Chandler grew up in rural West Virginia. His early years were marked by instability, neglect, and the ache of being the only queer child in the room. These weren’t abstract experiences — they shaped how he moves through the world. He knows firsthand what it feels like to be left out of systems meant to help, and that’s exactly why he builds.

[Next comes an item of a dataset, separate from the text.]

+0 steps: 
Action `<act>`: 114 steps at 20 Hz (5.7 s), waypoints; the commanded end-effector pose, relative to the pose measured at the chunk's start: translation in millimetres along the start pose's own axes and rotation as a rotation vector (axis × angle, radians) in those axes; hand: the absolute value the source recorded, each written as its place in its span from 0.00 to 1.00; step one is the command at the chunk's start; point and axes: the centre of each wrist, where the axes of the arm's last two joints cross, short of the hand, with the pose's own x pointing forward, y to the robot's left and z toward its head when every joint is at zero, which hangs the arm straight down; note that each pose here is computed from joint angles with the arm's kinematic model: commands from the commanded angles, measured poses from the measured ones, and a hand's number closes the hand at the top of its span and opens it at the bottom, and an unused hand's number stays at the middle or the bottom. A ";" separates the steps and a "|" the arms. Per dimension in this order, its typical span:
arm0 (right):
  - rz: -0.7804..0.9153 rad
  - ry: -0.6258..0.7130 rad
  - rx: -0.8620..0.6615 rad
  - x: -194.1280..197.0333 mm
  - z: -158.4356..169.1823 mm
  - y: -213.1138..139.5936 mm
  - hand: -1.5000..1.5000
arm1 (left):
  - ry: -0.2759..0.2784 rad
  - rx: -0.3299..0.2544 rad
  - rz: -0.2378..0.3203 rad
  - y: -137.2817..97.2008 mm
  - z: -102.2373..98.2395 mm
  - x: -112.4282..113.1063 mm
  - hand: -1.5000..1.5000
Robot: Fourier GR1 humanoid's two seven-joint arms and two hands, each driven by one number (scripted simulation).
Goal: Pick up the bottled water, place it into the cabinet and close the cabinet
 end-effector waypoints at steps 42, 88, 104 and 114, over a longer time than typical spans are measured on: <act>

Now, as the founder of Built For Us PGH, he’s building something different — not just safer spaces, but truer ones. His work lives at the intersection of listening, archiving, and constructing.

Chandler Bowles He/They
Executive Director | Founder
A licensed professional school counselor, Charlie earned a Bachelor of Arts from The Ohio State University, a Master of Arts from Michigan State University, and a Master of Science in Education from the University of Dayton. He is currently pursuing his doctorate at the University of Illinois at Urbana-Champaign in Education Policy, Organization, and Leadership with a concentration in Diversity and Equity in Education. Charlie currently serves as the Director of Tartan Scholars at Carnegie Mellon University. In this role, he collaborates with campus stakeholders to set the program's strategic direction and provides leadership to all aspects of this four-year program that supports nearly 500 high-achieving students from backgrounds historically excluded from elite higher education institutions. Prior to CMU, Charlie’s career spanned a variety of settings, including public and private schools at secondary and post-secondary levels and community-based organizations.

Charlie Runyan He/Him
Director of Peer Support | Board Member
Founders
Story
Hi, I'm Chandler. Built For Us PGH started with lived experience — mine. I grew up without stable parents, without support, and without any queer role models to show me who I could become. I was isolated, neglected, and left to figure things out on my own. I haven’t fully recovered from those experiences — they've lead me to dig deep and analyze what 'went wrong' and how I could do different. Eventually, I started asking a bigger question: What would it look like to build the kind of systems I never had? This isn’t just a project. It’s personal. Built For Us PGH grew out of that question and evolved into a space for healing, connection, and growth — created for LGBTQ+ people, by someone who’s been there. Today, we’re building programs, conversations, and culture-shifting spaces that center lived experience, community care, and the belief that we all deserve more than survival.